I could go on and on, but perhaps I’ll save some things for the next time I need to send a gift. As I was trying to figure out how to close this, I remembered a time as a teenager when I was exasperated by something Mom wanted me to do or some opinion she held–the specifics elude me, but they aren’t the crux of the story. What I remember clearly is how I stomped away with a sigh and a slam of the garage door. I went out to where my dad was working. I rolled my eyes and questioned quite dramatically, “How do you put up with her?”

My dad laid down his tools and calmly, but sternly replied, “That woman is your mother and you will show her respect.”

I didn’t get it, but I did it–or at least I tried. Years have come and gone since that scene in the garage. Respect may have started out because of position/role, but it has clearly transitioned into a deep appreciation for who this woman is and how much she has gifted my life.

And this I know with every fiber of my being, I love her more and more each day.

Thank you for blessing my life in so many, many ways.

xo, T.

Advent 8: Reindeer Games

This morning I was singing along with the radio when the Rudolph song came on. And I got stuck on how the other reindeers wouldn’t let Rudolph play because he was different…weird.

I get Rudolph. I get how that must have hurt.

I am in Arizona visiting my mom. While we are together we play Scrabble practically non-stop. In the week that I have been here we have played over 50 games. We laugh and talk, philosophize, and try to solve the ills of mankind.

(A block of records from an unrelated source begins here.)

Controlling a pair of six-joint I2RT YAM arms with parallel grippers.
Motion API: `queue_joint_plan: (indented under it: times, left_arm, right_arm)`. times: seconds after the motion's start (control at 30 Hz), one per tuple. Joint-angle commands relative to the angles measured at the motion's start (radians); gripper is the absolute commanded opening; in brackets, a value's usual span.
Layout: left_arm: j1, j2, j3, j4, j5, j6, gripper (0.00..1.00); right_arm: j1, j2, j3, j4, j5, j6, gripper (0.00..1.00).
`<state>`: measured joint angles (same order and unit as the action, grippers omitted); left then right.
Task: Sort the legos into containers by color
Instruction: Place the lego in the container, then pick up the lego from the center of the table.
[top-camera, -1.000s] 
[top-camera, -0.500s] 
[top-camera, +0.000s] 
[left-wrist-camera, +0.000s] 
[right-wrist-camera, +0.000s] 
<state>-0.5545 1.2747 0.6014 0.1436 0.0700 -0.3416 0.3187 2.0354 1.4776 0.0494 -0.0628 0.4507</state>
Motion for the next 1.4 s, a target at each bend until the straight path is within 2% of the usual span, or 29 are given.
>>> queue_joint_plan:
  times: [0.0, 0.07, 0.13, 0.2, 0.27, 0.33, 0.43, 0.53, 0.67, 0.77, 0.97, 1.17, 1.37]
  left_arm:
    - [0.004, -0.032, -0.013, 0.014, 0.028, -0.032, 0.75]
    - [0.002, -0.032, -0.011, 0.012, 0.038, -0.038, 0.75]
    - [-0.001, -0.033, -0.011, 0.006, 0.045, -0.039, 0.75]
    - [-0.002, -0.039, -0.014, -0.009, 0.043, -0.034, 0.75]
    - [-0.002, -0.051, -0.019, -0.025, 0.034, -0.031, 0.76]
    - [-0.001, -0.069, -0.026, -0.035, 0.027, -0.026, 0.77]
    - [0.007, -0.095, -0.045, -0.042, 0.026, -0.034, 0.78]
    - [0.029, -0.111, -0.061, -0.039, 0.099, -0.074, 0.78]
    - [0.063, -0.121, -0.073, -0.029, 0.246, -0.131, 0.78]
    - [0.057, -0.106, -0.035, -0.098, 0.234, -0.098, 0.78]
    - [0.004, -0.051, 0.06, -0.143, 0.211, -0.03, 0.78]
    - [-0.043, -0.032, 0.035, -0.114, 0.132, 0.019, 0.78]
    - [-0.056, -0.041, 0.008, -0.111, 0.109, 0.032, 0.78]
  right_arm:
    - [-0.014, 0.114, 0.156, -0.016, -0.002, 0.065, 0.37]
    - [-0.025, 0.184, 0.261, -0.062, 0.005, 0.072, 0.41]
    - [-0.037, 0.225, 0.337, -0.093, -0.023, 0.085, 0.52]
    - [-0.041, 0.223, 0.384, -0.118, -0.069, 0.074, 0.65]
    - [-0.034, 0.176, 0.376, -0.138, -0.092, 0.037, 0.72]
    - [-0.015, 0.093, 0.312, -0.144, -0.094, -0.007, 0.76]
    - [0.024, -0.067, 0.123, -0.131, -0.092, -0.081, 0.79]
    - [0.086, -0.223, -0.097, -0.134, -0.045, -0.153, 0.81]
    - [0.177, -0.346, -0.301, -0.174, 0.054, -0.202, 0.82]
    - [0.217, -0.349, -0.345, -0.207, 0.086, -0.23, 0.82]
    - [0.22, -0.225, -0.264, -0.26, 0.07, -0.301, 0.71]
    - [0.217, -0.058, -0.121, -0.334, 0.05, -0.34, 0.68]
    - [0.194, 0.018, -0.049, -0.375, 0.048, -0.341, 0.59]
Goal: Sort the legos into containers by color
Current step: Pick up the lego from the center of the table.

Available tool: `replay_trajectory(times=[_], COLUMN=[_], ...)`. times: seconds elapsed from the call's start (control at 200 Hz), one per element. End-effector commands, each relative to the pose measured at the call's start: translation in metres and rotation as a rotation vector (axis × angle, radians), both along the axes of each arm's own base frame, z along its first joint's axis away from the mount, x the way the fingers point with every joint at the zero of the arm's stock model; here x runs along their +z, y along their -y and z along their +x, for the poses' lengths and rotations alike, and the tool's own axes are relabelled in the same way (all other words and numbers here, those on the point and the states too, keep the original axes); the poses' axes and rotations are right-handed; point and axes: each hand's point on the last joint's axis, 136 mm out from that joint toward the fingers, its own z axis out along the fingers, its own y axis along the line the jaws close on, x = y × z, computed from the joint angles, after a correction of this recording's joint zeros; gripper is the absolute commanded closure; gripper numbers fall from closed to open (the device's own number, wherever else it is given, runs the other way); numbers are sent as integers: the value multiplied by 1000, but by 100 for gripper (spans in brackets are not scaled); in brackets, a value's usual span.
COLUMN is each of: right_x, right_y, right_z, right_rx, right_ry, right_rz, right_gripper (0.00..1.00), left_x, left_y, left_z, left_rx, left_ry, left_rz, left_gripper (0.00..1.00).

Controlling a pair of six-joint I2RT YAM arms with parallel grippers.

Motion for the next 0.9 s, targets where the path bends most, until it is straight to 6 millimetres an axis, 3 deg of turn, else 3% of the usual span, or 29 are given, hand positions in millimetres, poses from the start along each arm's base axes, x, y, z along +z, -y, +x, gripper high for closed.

We often say that you can learn a lot about life from the game of Scrabble. You have to wait your turn. It helps to be flexible when someone takes the place you were about to play your hundred point word. There are times when you win and there are times you lose–but it’s all about playing the game.

I play Scrabble because I enjoy it. That’s why I play any of the games I play. It’s for fun. But it isn’t that way for everyone.

You know the kind of folks I’m talking about. Their face has probably popped into your mind’s eye. They are cut-throat. They can’t loose. They sandbag. They count cards. Winning is everything. It’s like a drug for them. And the worst thing is that they make you feel less than worthless when you lose.

Worse than Rudolph.

So what do games have to do with Advent…other than they make for a great Christmas gift?

It has a lot to do with how we treat people. In one of my favorite books, The Red Sea Rules, one of the lessons from the account of the Hebrews crossing the Red Sea is that it’s not always about us. God put them in that place, in that time, for his glory to be revealed. Jesus picks up on this when he raises Lazurus.

It’s not always about us.

One time I had the joy of playing Scrabble with my former choir director. She was in an assisted living situation and her memory was not what it once was. I could have easily ran the score up–but what purpose would it have served? What mattered was the time we could share together.

It is so easy to get focused on ourselves: where we need to be, what we need to do, and what is important and urgent for us. To say this affects how we “play the game” of life is quite an understatement.

Take stock of your attitude and relationality. A wise mentor gave me a good guide to go by for this: would you rather be right or related? Can you let someone else win the game?